Static-Init Surface
All addresses on this page apply to
libtpu.so(build-id89edbbe81c5b328a958fe628a9f2207d) from thelibtpu-0.0.40-cp314wheel. Other builds will differ. This is the binary-forensics census of.init_array; the runtime walk that executes these slots lives on the lifecycle pages.
Abstract
A C++ shared object front-loads work into its constructor table: every namespace-scope object with a non-trivial constructor, every REGISTER_* static, every Meyers singleton, every flag definition compiles to a translation-unit initializer that the dynamic linker invokes before the first exported symbol can be called. In libtpu.so that table — the ELF .init_array — holds 2900 function-pointer slots spanning 23200 bytes. This is not a runtime data structure the plugin manages; it is a static manifest baked into the file, and its size alone tells you that loading libtpu pays a large, fixed, single-threaded constructor tax before GetPjrtApi ever returns a usable vtable.

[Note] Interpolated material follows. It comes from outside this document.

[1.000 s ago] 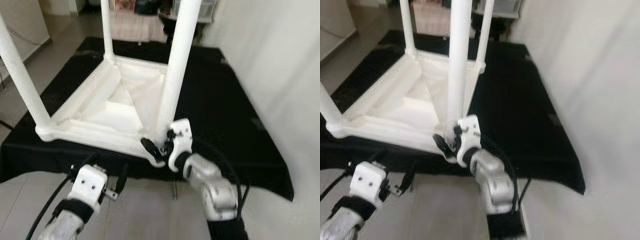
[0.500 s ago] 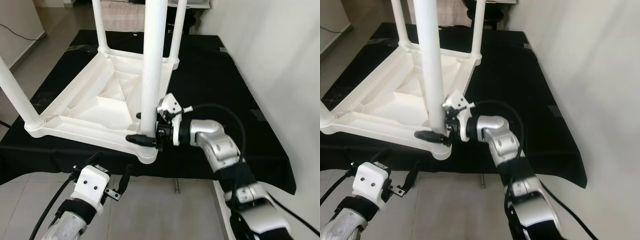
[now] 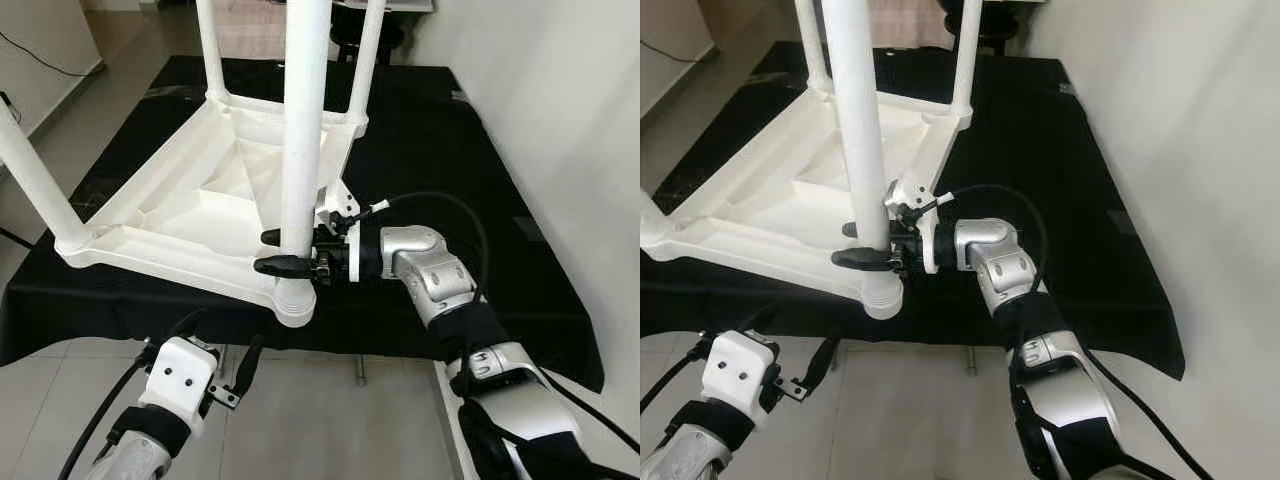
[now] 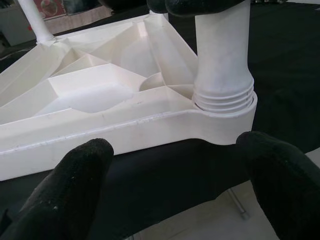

This page is the census: where the table lives, how many slots it carries, how those slots map to named _GLOBAL__sub_I_* and _GLOBAL__I_* translation-unit initializers, and what kinds of objects the constructors build. It is anchored entirely against readelf -d/readelf -S (table location and size), the 2900 R_X86_64_RELATIVE relocations that supply the per-slot constructor addends (the on-disk slots are zero — see the GOTCHA below), and the IDA symbol table that names 2644 of the 2900 constructors. The toolchain signature is pure LLVM/clang+lld: there is no classic-GCC frame_dummy / __do_global_ctors_aux / register_tm_clones CRT scaffolding anywhere in the symbol table.
The page does not narrate the runtime order in which these slots fire, the DT_INIT thunk that walks them, or the matching __cxa_atexit/.fini_array teardown. That control-flow story is owned by lifecycle/do-init-do-fini.md and lifecycle/elf-entry-and-init-proc.md; this page cross-links them rather than duplicating them.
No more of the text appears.